The Tenth Circuit case involved an individual in Oklahoma City who was arrested in 2007 while driving with a suspended driver’s license. During the search of the car, the police found a loaded firearm. The defendant was charged with the federal crime of being a felon in possession of a firearm, described by Scotusblog as “a specific crime that the Heller dictum would seem to have left unaffected by the Second Amendment declaration of a personal right of self-defense with a gun.”
The Tenth Circuit upheld the possession conviction, rejecting the defendant’s Heller-based argument, relying heavily on Justice Scalia’s dicta.
In any event, Judge Tymkovich called into question this language in his concurrence on Tuesday.
“I write,” wrote Tymkovich, to express concern that the dictum inhibits lower courts from exploring the contours of Heller and its application to firearm restrictions.”
Tymkovich continues:Knowing the meaning of the Second Amendment right and having identified its individual nature, the issue becomes what limits the government may place on the right. Indeed, this is where the Second Amendment rubber meets the road. The restrictive firearm ownership and licensing laws at issue in Heller violated the right, the Court found. . . . But what about other laws?
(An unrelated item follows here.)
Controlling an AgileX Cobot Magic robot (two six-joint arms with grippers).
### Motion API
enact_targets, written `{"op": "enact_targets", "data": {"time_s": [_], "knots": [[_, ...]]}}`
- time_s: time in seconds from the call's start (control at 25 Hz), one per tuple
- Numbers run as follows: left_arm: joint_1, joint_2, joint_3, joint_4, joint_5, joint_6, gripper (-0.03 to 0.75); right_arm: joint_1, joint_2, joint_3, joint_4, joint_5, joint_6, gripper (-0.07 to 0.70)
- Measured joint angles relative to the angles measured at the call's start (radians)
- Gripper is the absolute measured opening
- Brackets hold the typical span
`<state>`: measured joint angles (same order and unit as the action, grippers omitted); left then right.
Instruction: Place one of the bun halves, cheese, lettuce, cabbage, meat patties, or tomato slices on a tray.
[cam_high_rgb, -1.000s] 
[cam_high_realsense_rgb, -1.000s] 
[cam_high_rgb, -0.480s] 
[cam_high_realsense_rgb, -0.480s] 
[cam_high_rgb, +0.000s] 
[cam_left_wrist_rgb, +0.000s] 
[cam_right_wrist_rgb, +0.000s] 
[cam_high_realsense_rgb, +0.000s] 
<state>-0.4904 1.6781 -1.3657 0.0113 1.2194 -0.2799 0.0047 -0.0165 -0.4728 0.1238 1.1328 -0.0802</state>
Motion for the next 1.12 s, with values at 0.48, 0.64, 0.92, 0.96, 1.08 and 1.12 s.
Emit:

For example, the broad scope of [the felony possession law] which permanently disqualifies all felons from possessing firearms—would conflict with the “core” self-defense right embodied in the Second Amendment. Non-violent felons, for example, certainly have the same right to self-defense in their homes as non-felons. [emphasis added]
. . .
Rather than seriously wrestling with how to apply this new Second Amendment rule, therefore, courts will continue to simply reference the applicable Heller dictum and move on. And in light of the Supreme Court’s clear direction, this is perhaps how it should be. After all, “our job as a federal appellate court is to follow the Supreme Court’s directions, not pick and choose among them as if ordering from a menu.” . . . I nevertheless wonder whether Second Amendment law would have been better served if the regulations Heller addressed in dicta had been left to later cases.
Article here. Given the vast proliferation of felony crimes under federal and state laws, many, perhaps most of which don't involve violence of any kind, it seems ridiculous for the law to restrict a fundamental human right to those who have been convicted of a non-violent crime, and who have served and completed their sentences in full, including any probationary periods.
Heck, even those who have been convicted of violent crimes, who have similarly paid their debt to society and completed their sentences in full, probably ought not to lose their firearms rights forever. Felons who wish to commit further crimes of violence can obtain and possess guns, sometimes quite easily, despite the law banning such possession -- that follows from their not wishing to obey the law, coupled with the wide availability of what is an otherwise legal and useful product that is integral to the exercise of a constitutionally-protected fundamental human right.
For those felons who wish to reform their lives after completing their sentences, however, that is, those who desire to lead a law-abiding life after their release and completion of sentence, does it make sense for the law to continue to restrict their fundamental right to self-defense?